At Basic Capital, “quality of life” for our technical staff is an important metric for success. Building at Basic Capital should inspire joy, it should feel like playing Factorio, and not be a death-by-thousand-chores slog.
Temporal offers a different model: write your long-running process as a straightforward function, and let the infrastructure handle durability. Your code reads like a simple procedural program, but it survives process restarts, network failures, and deployments without losing progress.
Our inaugural blog-post walks through how we set up Temporal in a Kotlin backend, the architectural insight that made it click for us, how it has yielded compounding returns for our engineering and ops teams, and how it’s laid the foundation for agentic AI products.
The Mental Model
The key insight powering Basic Capital’s foundational systems: a Temporal workflow doesn’t need to contain business logic. It can simply coordinate it.

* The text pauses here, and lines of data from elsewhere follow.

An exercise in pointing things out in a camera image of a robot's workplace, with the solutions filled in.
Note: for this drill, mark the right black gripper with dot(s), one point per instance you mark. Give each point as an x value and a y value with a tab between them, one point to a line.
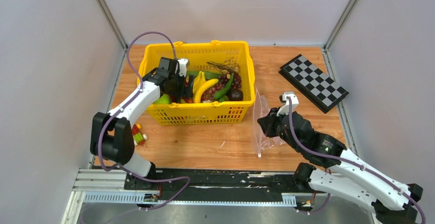
268	122

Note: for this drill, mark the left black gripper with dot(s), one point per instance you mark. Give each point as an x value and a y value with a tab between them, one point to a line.
186	92

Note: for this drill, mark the clear zip top bag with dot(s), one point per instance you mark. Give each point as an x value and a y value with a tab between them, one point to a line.
260	142

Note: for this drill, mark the yellow banana bunch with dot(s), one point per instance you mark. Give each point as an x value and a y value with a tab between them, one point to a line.
202	87

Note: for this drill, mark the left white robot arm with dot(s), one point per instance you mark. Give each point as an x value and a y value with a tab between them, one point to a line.
111	133

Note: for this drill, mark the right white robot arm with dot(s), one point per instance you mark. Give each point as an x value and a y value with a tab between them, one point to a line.
336	170

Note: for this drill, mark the green apple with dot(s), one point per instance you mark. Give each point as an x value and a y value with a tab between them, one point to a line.
164	99

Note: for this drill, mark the green leafy vegetable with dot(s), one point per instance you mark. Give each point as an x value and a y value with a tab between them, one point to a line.
208	74

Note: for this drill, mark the yellow plastic basket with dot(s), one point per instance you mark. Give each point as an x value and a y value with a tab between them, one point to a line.
199	55

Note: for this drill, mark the green chili pepper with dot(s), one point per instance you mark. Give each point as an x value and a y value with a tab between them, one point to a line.
218	94

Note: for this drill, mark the dark avocado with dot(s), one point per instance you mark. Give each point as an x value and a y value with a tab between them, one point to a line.
235	95

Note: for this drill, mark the folded black chessboard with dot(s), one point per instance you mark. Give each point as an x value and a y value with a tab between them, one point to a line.
313	83

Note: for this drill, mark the colourful toy block car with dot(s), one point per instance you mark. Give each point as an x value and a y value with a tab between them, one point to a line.
139	138

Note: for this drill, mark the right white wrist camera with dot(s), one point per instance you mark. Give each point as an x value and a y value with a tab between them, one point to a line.
289	101

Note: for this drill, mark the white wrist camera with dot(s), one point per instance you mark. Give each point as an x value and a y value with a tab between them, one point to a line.
183	64
289	101

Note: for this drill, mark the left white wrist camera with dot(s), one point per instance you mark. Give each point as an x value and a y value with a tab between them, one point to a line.
183	64

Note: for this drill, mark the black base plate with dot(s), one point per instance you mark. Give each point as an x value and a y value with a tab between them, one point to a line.
219	185

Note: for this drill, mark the white slotted cable duct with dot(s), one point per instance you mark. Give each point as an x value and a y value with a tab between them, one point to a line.
108	187

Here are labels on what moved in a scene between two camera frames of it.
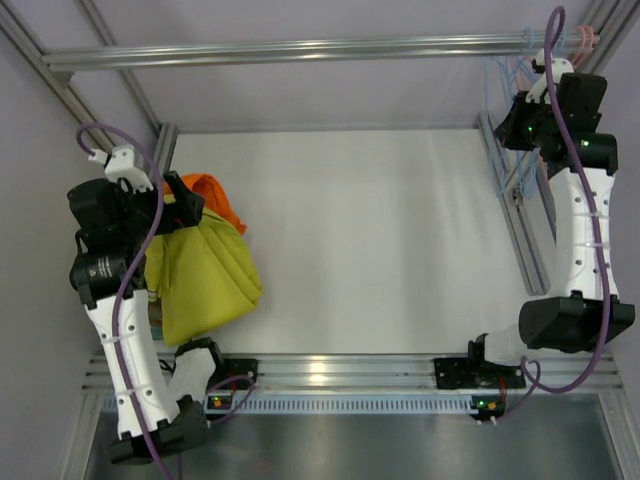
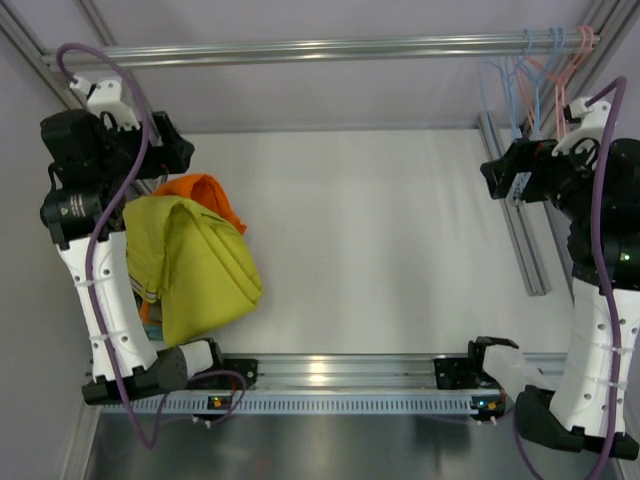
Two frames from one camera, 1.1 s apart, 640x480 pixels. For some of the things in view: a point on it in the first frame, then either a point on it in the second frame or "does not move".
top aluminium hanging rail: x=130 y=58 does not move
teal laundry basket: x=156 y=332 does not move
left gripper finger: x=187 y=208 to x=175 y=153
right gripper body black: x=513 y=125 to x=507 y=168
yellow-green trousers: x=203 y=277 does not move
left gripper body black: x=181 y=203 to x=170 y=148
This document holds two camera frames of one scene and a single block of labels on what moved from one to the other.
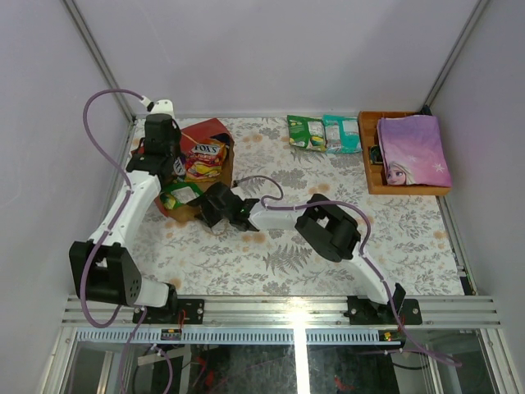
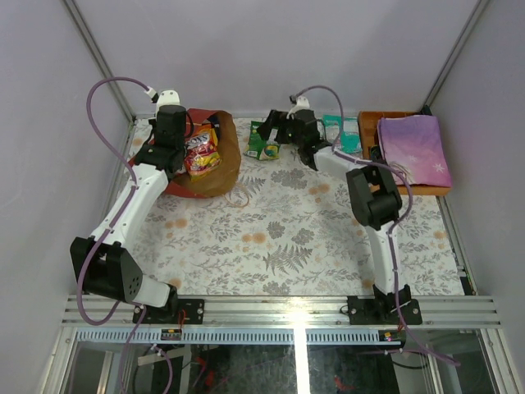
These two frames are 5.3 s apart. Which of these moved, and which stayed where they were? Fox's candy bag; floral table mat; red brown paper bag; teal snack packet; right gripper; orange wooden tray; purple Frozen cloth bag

In our architecture, the application backend is a set of gRPC services that owns all business logic, database access, and domain rules. Temporal workflows sit alongside them as orchestrators, calling into those services, waiting for external events, and ensuring that multi-step processes complete reliably.
This means:
Application services remain the single source of truth for business logic
Workflows are lightweight coordination layers, easy to read and reason about
You get durability without polluting data models with orchestration artifacts
Setting it up with an example
Suppose you wanted to build a simple order fulfillment workflow at Basic Capital: an order is created, waits for payment confirmation from an external provider, and then gets fulfilled. If the payment succeeds, we ship it, otherwise we cancel the order.
Step 1: Define the Workflow Interface
Workflow interfaces live in a shared library so both the application server (which starts workflows) and the worker (which executes them) can reference them.
@WorkflowInterface
interface OrderFulfillmentWorkflow : RunnableWorkflow {
@WorkflowMethod
fun run(orderUuid: String)
@SignalMethod
fun paymentCompleted(success: Boolean)
}A few things to note:
@WorkflowInterfaceand@WorkflowMethodare Temporal annotations that define the entry point@SignalMethoddefines a method that external systems can call to push data into a running workflow
Signals are what make Temporal workflows genuinely reactive. Instead of polling a database for state changes, your application backend pushes events directly into the running workflow.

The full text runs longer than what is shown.